Adding an instance to Instances in weka

2019-02-07 13:46发布

问题:

I have a few arff files. I would like to read them sequentially and create a large dataset. Instances.add(Instance inst) doesn't add string values to the instances, hence the attempt to setDataset() ... but even this fails. Is there a way to accomplish the intuitively correct thing for strings?

                ArffLoader arffLoader = new ArffLoader();
                arffLoader.setFile(new File(fName));
                Instances newData = arffLoader.getDataSet();
                for (int i = 0; i < newData.numInstances(); i++) {
                        Instance one = newData.instance(i);
                        one.setDataset(data);
                        data.add(one);
                }

回答1:

This is from mailing list. I saved it before

how to merge two data file a.arff and b.arff into one data list?

Depends what merge you are talking about. Do you just want to append the second file (both have the same attributes) or do you want to add the merge the attributes (both have the same number of instances)?

In the first case ("append"): 
java weka.core.Instances append filename1 filename2 > output-file 

and the latter case ("merge"): 
java weka.core.Instances merge filename1 filename2 > output-file 

Here's the relevant Javadoc: http://weka.sourceforge.net/doc.dev/weka/core/Instances.html#main(java.lang.String[])

Use mergeInstances to merge two datasets.

 public static Instances mergeInstances(Instances first,
                                   Instances second)

Your code would be something like below. For same instance numbers.

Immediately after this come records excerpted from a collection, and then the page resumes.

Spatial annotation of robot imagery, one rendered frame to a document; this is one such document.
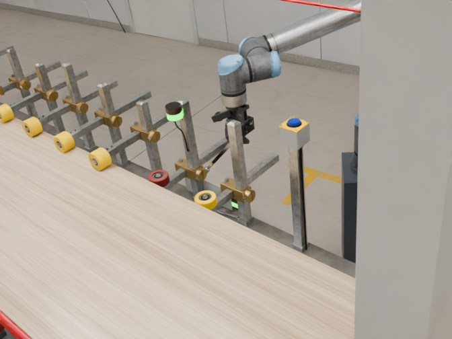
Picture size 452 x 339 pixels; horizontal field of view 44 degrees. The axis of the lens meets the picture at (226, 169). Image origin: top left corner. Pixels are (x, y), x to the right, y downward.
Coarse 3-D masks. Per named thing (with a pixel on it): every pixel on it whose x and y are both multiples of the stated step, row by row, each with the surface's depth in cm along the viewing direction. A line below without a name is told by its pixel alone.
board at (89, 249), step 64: (0, 128) 266; (0, 192) 221; (64, 192) 216; (128, 192) 211; (0, 256) 189; (64, 256) 185; (128, 256) 181; (192, 256) 178; (256, 256) 175; (64, 320) 162; (128, 320) 159; (192, 320) 157; (256, 320) 154; (320, 320) 152
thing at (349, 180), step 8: (352, 152) 269; (344, 160) 264; (344, 168) 259; (344, 176) 254; (352, 176) 253; (344, 184) 250; (352, 184) 250; (344, 192) 253; (352, 192) 252; (344, 200) 255; (352, 200) 255; (344, 208) 258; (352, 208) 257; (344, 216) 260; (352, 216) 260; (344, 224) 263; (352, 224) 262; (344, 232) 266; (352, 232) 265; (344, 240) 269; (352, 240) 268; (344, 248) 272; (352, 248) 271; (344, 256) 275; (352, 256) 274
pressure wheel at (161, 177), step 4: (152, 172) 219; (156, 172) 219; (160, 172) 219; (164, 172) 218; (148, 176) 217; (152, 176) 217; (156, 176) 216; (160, 176) 217; (164, 176) 216; (168, 176) 217; (152, 180) 214; (156, 180) 214; (160, 180) 214; (164, 180) 215; (168, 180) 217; (160, 184) 215; (164, 184) 215
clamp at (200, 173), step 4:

ArffLoader arffLoader = new ArffLoader();
arffLoader.setFile(new File(fName1));
Instances newData1 = arffLoader.getDataSet();
arffLoader.setFile(new File(fName2));
Instances newData2 = arffLoader.getDataSet();
Instances mergedData = Instances.mergeInstances( newData1 ,newData2);       

Your code would be something like below. For same attribute numbers. I do not see any java method in weka. If you read code there is something like below.

// Instances.java
//  public static void main(String[] args) {
// read two files, append them and print result to stdout
  else if ((args.length == 3) && (args[0].toLowerCase().equals("append"))) {
DataSource source1 = new DataSource(args[1]);
DataSource source2 = new DataSource(args[2]);
String msg = source1.getStructure().equalHeadersMsg(source2.getStructure());
if (msg != null)
  throw new Exception("The two datasets have different headers:\n" + msg);
Instances structure = source1.getStructure();
System.out.println(source1.getStructure());
while (source1.hasMoreElements(structure))
  System.out.println(source1.nextElement(structure));
structure = source2.getStructure();
while (source2.hasMoreElements(structure))
  System.out.println(source2.nextElement(structure));
  }


标签: java weka